[Record set]
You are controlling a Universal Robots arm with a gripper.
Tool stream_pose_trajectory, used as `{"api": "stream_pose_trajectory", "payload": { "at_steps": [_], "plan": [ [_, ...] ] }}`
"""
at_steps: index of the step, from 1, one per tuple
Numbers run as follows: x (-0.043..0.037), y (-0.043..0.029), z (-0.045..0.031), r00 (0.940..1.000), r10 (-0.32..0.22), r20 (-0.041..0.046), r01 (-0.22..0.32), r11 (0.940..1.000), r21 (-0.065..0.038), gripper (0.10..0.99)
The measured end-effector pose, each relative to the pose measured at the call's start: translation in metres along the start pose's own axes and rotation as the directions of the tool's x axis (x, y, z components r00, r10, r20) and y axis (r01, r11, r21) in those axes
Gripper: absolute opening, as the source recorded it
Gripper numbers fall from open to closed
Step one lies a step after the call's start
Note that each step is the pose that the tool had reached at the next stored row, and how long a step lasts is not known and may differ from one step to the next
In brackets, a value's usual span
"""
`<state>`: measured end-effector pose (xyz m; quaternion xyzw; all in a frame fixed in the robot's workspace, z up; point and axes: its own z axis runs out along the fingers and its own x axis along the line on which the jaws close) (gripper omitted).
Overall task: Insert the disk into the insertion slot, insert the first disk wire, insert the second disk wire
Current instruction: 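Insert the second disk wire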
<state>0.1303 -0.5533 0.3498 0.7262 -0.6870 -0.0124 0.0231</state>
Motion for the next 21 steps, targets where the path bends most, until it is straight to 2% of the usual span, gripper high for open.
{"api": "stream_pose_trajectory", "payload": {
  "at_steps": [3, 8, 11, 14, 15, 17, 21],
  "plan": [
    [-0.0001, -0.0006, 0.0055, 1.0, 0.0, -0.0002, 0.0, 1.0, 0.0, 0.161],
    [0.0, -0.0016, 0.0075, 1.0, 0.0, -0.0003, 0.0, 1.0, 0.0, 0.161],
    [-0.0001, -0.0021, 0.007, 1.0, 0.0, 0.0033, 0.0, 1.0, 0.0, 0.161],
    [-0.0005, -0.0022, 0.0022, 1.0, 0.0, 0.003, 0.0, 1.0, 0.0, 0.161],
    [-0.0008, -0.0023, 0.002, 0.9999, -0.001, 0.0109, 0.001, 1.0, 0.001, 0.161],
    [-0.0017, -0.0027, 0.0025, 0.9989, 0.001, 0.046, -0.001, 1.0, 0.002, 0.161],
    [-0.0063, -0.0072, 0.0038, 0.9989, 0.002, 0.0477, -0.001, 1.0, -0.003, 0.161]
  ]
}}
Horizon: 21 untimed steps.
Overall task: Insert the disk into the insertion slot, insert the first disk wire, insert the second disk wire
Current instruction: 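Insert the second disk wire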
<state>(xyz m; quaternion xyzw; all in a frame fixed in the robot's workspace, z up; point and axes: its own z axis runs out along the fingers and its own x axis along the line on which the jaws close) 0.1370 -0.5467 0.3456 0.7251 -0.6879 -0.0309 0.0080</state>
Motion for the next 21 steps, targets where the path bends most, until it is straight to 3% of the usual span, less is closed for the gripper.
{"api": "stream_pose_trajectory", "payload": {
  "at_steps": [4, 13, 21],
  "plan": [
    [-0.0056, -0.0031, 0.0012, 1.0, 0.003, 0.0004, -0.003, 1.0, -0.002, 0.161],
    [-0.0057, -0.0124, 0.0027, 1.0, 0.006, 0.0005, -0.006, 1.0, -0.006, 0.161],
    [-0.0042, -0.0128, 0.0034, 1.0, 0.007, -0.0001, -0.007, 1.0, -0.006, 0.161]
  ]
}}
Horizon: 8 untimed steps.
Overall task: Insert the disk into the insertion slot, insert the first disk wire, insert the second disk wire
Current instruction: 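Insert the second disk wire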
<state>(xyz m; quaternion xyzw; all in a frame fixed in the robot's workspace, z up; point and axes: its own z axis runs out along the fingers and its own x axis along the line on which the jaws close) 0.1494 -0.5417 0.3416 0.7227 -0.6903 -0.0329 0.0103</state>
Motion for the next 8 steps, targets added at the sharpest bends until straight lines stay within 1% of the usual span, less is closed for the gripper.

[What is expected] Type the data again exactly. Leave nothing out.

[Answer box]
You are controlling a Universal Robots arm with a gripper.
Tool stream_pose_trajectory, used as `{"api": "stream_pose_trajectory", "payload": { "at_steps": [_], "plan": [ [_, ...] ] }}`
"""
at_steps: index of the step, from 1, one per tuple
Numbers run as follows: x (-0.043..0.037), y (-0.043..0.029), z (-0.045..0.031), r00 (0.940..1.000), r10 (-0.32..0.22), r20 (-0.041..0.046), r01 (-0.22..0.32), r11 (0.940..1.000), r21 (-0.065..0.038), gripper (0.10..0.99)
The measured end-effector pose, each relative to the pose measured at the call's start: translation in metres along the start pose's own axes and rotation as the directions of the tool's x axis (x, y, z components r00, r10, r20) and y axis (r01, r11, r21) in those axes
Gripper: absolute opening, as the source recorded it
Gripper numbers fall from open to closed
Step one lies a step after the call's start
Note that each step is the pose that the tool had reached at the next stored row, and how long a step lasts is not known and may differ from one step to the next
In brackets, a value's usual span
"""
`<state>`: measured end-effector pose (xyz m; quaternion xyzw; all in a frame fixed in the robot's workspace, z up; point and axes: its own z axis runs out along the fingers and its own x axis along the line on which the jaws close) (gripper omitted).
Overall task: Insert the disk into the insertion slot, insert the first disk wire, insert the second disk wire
Current instruction: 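Insert the second disk wire
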<state>0.1303 -0.5533 0.3498 0.7262 -0.6870 -0.0124 0.0231</state>
Motion for the next 21 steps, targets where the path bends most, until it is straight to 2% of the usual span, gripper high for open.
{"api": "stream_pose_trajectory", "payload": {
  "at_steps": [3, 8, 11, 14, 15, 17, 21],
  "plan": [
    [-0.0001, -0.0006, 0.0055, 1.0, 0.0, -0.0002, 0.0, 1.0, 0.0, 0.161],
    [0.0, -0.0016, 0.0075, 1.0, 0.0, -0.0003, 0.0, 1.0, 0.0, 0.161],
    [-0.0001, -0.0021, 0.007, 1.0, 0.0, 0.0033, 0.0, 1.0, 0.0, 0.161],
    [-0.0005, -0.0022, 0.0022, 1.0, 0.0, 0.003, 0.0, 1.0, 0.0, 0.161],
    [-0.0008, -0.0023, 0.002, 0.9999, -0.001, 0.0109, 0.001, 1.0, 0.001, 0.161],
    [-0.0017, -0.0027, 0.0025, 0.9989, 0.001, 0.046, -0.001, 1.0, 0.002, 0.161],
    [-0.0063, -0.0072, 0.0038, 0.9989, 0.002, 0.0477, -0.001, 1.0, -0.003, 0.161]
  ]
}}
Horizon: 21 untimed steps.
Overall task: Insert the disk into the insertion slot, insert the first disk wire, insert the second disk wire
Current instruction: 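Insert the second disk wire
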<state>(xyz m; quaternion xyzw; all in a frame fixed in the robot's workspace, z up; point and axes: its own z axis runs out along the fingers and its own x axis along the line on which the jaws close) 0.1370 -0.5467 0.3456 0.7251 -0.6879 -0.0309 0.0080</state>
Motion for the next 21 steps, targets where the path bends most, until it is straight to 3% of the usual span, less is closed for the gripper.
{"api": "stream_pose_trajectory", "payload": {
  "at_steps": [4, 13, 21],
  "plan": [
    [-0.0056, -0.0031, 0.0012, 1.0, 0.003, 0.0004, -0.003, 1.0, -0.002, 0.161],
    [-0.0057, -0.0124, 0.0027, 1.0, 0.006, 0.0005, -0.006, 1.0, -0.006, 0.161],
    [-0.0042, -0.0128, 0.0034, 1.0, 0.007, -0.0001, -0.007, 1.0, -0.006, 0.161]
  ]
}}
Horizon: 8 untimed steps.
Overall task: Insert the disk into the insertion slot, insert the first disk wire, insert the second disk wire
Current instruction: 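Insert the second disk wire
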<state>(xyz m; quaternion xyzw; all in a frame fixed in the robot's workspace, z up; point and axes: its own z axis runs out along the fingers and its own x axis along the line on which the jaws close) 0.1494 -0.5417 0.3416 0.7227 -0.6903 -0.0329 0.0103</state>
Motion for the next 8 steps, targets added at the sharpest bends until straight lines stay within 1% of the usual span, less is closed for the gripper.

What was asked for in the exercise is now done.